Scott Glenn (John ‘Axe’ Adcox) was born January 26, 1941, in Pittsburgh, Pennsylvania, to Elizabeth and Theodore Glenn, a salesman. As he grew up in Appalachia, his health was poor; he was bedridden for a year and doctors predicted he would limp for the rest of his life. During long periods of illness, Glenn was reading a lot and “dreaming of becoming Lord Byron”. He challenged his illness by intense training programs and eventually got rid of his limp. Glenn entered William and Mary College where he majored in English. He spent three years in the Marines and then tried to combine his passion for storytelling with his passion for adventures by working for five months as a criminal reporter at the Kenosha Evening News. Glenn planned to become an author but found out he had “problems with dialogs”, so he decided to overcome it by studying acting. In 1966, he headed to New York where he joined George Morrison acting class. He helped in directing student plays to pay for his studies and appeared onstage in La MaMa Experimental Theatre Club productions. Soon after arriving in New York, Glenn became a fan of martial arts. In 1968, he joined The Actors Studio and began working in professional theater and TV. In 1970, James Bridges offered him his first movie work in The Baby Maker (1970). Continuing into the 21st century, Glenn has also appeared in Training Day (2001), W. (2008) (as Donald Rumsfeld), Secretariat (2010), Sucker Punch (2011), The Paperboy (2012), and two of the Bourne films: The Bourne Ultimatum (2007) and The Bourne Legacy (2012).
Did You Know?
Kurt Russell, Kevin Casey, Scott Glenn, and William Baldwin did a lot of their own stunts, and the Stunt Coordinator Walter Scott was so impressed by their performances, that he credited them as stunt performers in the credits.
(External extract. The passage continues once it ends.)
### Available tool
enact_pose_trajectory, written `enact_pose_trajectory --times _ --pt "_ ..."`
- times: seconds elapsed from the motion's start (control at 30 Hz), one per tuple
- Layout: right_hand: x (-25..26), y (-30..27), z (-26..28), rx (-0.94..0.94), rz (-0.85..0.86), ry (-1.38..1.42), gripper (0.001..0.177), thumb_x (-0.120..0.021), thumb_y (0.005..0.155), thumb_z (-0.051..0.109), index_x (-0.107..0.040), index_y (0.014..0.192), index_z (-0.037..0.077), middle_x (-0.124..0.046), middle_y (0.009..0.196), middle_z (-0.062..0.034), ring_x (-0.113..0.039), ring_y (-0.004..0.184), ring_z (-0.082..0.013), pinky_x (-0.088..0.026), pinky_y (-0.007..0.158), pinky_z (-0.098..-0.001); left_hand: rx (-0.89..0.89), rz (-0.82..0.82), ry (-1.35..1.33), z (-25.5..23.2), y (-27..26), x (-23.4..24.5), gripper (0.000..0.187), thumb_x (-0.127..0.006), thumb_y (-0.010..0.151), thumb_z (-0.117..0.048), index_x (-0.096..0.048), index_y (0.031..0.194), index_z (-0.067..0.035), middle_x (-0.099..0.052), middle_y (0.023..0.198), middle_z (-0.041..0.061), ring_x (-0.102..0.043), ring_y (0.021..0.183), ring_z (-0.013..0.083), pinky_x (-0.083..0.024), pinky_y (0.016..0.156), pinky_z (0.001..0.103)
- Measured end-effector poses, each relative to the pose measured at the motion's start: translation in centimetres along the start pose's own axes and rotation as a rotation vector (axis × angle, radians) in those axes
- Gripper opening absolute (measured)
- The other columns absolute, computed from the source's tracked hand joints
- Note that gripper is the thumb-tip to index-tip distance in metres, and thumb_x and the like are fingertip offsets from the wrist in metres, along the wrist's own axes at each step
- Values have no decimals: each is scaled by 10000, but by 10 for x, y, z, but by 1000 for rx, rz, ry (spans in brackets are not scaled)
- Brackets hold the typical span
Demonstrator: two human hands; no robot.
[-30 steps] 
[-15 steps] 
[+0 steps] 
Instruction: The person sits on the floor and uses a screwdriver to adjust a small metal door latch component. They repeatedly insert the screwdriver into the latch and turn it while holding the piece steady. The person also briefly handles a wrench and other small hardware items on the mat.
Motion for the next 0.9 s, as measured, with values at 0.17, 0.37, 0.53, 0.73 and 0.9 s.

Robert De Niro’s character, Don Rimgale, is a real arson investigator with the Chicago Fire Dept’s Office of Fire Investigation. Don Rimgale also appears in the movie.
The iconic promotional image of the fireman’s silhouette emerging from a fiery doorway appears on Firefighter License Plates issued in the state of California.
The film’s screenwriter, Gregory Widen, was a firefighter for three years before becoming a screenwriter. The film is based on the death of a friend in an actual backdraft.
The photos of firefighters seen on the walls of the investigators office are of the Los Angeles Country fire fighters who were on scene during the filming of the fire scenes as a precautionary measure.